* Stored entries
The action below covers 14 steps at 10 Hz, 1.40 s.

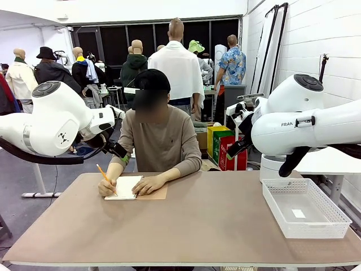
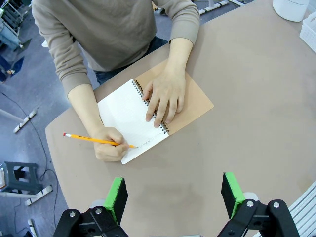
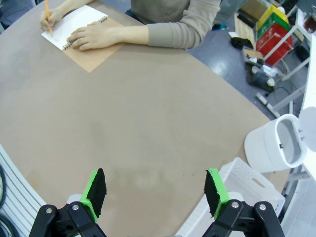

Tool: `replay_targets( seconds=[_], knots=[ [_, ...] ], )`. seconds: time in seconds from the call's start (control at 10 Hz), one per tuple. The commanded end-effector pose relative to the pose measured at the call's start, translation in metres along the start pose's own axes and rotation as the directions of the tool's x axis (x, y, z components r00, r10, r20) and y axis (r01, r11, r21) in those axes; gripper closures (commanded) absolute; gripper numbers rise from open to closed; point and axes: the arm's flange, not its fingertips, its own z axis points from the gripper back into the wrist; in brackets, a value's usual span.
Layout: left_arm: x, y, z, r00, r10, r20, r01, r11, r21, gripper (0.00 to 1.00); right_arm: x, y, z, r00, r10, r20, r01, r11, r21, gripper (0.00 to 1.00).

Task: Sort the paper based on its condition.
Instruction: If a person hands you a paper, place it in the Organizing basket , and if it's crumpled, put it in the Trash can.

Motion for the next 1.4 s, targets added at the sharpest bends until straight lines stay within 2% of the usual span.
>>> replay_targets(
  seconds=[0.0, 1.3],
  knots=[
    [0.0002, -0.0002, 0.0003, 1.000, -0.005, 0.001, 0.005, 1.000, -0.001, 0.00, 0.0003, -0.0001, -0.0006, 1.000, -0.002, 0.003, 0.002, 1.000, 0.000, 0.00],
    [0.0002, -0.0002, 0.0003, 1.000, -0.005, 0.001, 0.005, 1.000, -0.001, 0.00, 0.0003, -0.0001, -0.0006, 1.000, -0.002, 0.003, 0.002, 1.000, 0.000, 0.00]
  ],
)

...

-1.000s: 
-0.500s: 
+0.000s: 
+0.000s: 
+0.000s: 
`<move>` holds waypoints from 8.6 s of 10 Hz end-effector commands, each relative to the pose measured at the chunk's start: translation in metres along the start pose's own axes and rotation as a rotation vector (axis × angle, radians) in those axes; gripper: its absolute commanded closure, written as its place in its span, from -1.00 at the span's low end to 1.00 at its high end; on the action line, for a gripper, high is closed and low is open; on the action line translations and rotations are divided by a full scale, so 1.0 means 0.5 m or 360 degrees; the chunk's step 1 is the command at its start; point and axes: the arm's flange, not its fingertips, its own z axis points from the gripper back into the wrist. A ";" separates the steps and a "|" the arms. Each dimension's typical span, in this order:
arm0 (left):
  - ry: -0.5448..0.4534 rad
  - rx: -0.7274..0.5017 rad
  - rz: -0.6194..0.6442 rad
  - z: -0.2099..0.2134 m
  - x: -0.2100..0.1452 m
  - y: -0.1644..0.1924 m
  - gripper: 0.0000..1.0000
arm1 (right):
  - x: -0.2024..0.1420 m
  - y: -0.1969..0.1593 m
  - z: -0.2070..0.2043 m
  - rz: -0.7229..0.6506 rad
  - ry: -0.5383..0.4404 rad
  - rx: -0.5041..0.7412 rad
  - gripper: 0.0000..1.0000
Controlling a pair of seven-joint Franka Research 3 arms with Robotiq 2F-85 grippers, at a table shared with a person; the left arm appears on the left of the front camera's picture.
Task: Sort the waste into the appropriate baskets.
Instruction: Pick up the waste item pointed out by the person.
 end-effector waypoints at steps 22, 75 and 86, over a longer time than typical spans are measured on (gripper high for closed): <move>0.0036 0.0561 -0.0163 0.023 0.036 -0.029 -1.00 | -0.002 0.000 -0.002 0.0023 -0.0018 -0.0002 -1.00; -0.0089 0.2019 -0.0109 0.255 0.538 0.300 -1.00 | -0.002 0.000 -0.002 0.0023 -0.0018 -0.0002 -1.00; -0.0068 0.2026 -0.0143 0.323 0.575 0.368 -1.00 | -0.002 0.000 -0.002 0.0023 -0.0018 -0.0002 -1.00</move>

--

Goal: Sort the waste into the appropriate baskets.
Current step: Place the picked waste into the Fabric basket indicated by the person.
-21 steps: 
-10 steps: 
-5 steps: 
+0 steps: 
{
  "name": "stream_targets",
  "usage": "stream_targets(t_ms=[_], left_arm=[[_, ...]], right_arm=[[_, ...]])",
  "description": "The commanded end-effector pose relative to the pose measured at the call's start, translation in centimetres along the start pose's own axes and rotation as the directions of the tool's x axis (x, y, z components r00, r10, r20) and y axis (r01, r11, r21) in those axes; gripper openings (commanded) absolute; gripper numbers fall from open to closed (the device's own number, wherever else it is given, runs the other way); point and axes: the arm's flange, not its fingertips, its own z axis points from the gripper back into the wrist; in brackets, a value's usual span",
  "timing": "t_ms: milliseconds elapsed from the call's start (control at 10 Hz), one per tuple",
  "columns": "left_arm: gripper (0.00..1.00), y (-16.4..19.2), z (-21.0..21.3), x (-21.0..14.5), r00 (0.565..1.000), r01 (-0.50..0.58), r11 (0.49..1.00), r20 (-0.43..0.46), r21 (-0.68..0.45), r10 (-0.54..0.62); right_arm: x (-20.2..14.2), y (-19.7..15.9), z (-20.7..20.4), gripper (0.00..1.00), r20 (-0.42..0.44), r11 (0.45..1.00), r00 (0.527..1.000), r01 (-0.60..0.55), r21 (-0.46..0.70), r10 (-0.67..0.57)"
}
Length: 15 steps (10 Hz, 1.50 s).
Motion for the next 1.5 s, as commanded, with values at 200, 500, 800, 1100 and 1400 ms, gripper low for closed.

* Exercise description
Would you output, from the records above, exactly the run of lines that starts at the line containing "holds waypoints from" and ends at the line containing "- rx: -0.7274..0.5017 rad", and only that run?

* Output
`<move>` holds waypoints from 8.6 s of 10 Hz end-effector commands, each relative to the pose measured at the chunk's start: translation in metres along the start pose's own axes and rotation as a rotation vector (axis × angle, radians) in those axes; gripper: its absolute commanded closure, written as its place in its span, from -1.00 at the span's low end to 1.00 at its high end; on the action line, for a gripper, high is closed and low is open; on the action line translations and rotations are divided by a full scale, so 1.0 means 0.5 m or 360 degrees; the chunk's step 1 is the command at its start; point and axes: the arm's flange, not its fingertips, its own z axis points from the gripper back into the wrist. A ";" separates the steps and a "|" the arms. Each dimension's typical span, in this order:
arm0 (left):
  - ry: -0.5448..0.4534 rad
  - rx: -0.7274..0.5017 rad

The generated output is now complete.